Gledhill (2000) posits that “the plot of the typical film noir is…a struggle between different voices for control over the telling of the story” (p. 79). The use of flashbacks can create a distance between the subjective voice-over and the actual events portrayed, “leaving room for the audience to experience at least an ambiguous response to the female image and what is said about her. […] Thus the woman’s discourse may realize itself in a heroine’s resistance to the male control of her story, in the course of the film’s narration” (p. 79). I am certainly not trying to claim Singapore Sling as a feminist-oriented film in any substantial way (especially given the film’s ending and its sexual objectification of the women), but the film’s displacement of identification and agency from the detective onto the femmes fatales represents a compelling spin on the genre—especially given its relation to Laura, a film described by James Naremore (1998) as “an unusually feminist narrative for its day” (p. 222), featuring a titular femme fatale who is not only strong-willed and independent, but who asserts her ability to follow her desire and is not destroyed for it (even if she may end up somewhat domesticated, as the “good-bad girl” often is).

In Singapore Sling, the character who arguably emerges as the central figure of our identification is the Daughter.

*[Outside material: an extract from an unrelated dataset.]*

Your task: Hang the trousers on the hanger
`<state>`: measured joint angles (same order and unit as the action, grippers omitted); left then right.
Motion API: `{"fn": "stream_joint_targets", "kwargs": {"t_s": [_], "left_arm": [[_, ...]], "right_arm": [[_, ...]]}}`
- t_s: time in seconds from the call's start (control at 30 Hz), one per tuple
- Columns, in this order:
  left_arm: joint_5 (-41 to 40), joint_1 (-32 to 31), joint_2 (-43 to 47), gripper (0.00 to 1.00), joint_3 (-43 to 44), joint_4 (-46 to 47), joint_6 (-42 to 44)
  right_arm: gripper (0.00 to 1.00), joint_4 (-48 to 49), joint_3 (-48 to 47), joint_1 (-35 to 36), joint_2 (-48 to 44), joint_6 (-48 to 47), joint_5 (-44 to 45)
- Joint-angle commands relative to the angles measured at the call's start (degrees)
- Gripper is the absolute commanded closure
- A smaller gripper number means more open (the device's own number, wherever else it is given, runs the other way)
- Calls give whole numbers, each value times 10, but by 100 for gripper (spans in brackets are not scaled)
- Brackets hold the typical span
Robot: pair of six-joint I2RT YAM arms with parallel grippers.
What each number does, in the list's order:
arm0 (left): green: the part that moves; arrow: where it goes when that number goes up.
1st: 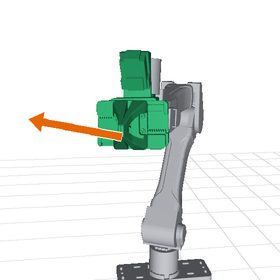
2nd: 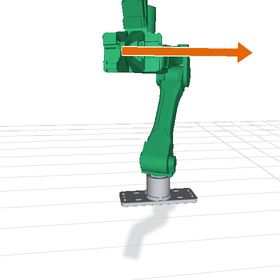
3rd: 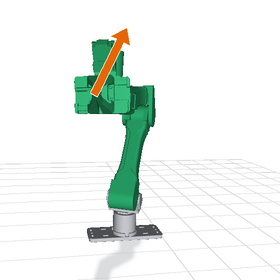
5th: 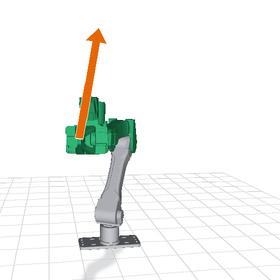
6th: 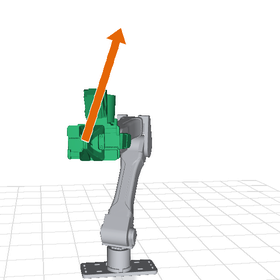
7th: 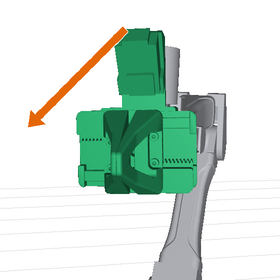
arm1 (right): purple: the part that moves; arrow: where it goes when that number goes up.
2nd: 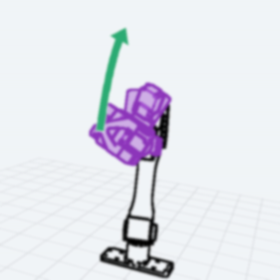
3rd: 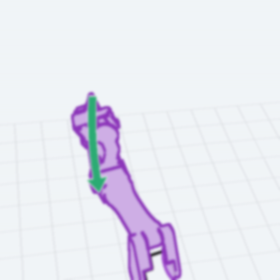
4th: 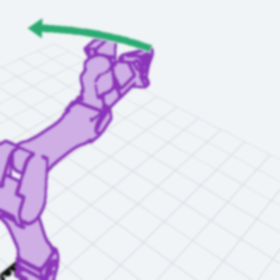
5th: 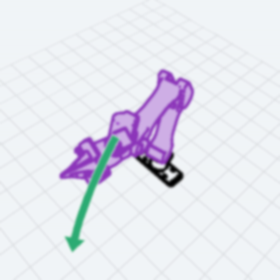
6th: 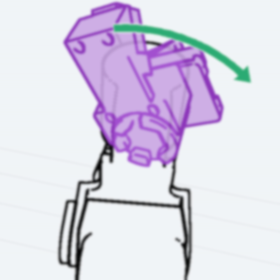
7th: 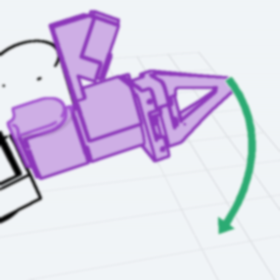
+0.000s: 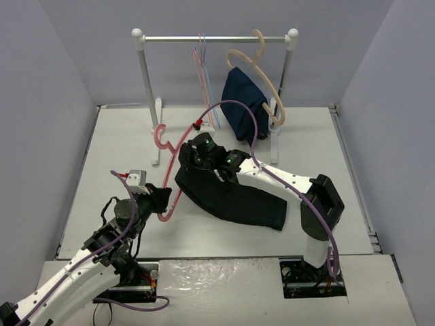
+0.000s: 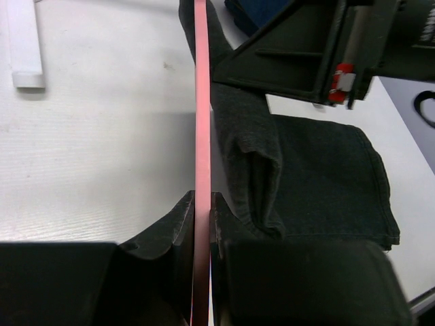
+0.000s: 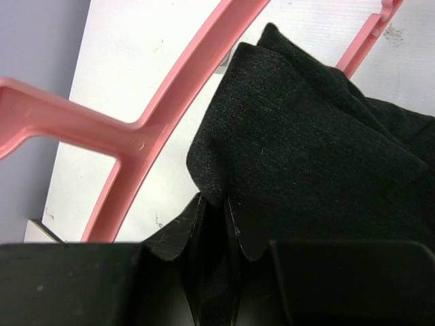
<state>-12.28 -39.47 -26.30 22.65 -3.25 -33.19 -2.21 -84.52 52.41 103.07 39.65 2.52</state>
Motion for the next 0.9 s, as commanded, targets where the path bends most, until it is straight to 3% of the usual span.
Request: {"fn": "stream_joint_targets", "kwargs": {"t_s": [0.0,0.3,0.33,0.47,0.6,0.77,0.87], "left_arm": [[-1,-17,-10,100,17,86,-4],[10,-32,-10,100,2,111,-18],[11,-32,-11,100,-1,112,-23],[-10,-32,1,100,-18,117,-36],[-35,-33,8,100,-27,108,-37],[-41,-32,-1,100,-41,115,-49],[-38,-33,-6,100,-45,127,-52]], "right_arm": [[100,136,34,-11,-31,26,-37],[99,306,115,-21,-28,53,-114],[96,315,117,-21,-25,51,-121],[65,297,118,-21,-28,21,-129],[47,250,115,-22,-46,-19,-124],[42,182,102,-24,-73,-63,-101],[50,160,107,-25,-88,-78,-101]]}}
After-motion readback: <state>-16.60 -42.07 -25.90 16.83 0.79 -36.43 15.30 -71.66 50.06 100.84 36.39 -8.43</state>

She is a sort of good-bad girl (albeit veering more often toward the bad), positioned as the Mother’s ally, but also somewhat sympathetic to Singapore Sling’s travails, maintaining an air of innocence even in the midst of her violent acts. She is both giver and receiver of pain—a sadomasochistic figure at the heart of the film—taking pleasure in torturing the detective but also chaffing against the cruel sexual whims of her Mother. As spectators, we are encouraged to respond in kind: sharing in her sadistic pleasures through the film’s frequent recourse to grotesque black comedy, while still hoping that her freedom from the Mother will end not only her part in the crimes, but also our viewing of such offenses. Like the good-bad girl Laura in Preminger’s film, the Daughter slowly becomes closer to the detective (eventually enlisting his help in killing her Mother) and her true motives become increasingly ambiguous. She assumes the Laura persona to the extent that she becomes wrapped up in her own deceptions—but unlike Preminger’s Laura, the Daughter is finally destroyed to atone for her litany of cruel transgressions.

Singapore Sling ’s narrative follows a roughly circular course, not unlike many films noirs. However, much of the film’s action takes place through a series of flashbacks and sexual fantasies involving sadomasochistic role-playing. This sense of play permeates the film, setting the detective’s inner monologue apart from the more self-conscious narration delivered directly to the camera by Mother and Daughter. Past and present blur together constantly, for the women’s sex play often stands in for flashbacks, reenacting the past in (ostensibly) the present. Subjective processes of memory and fantasy mesh with differing temporal planes to produce disorienting effects.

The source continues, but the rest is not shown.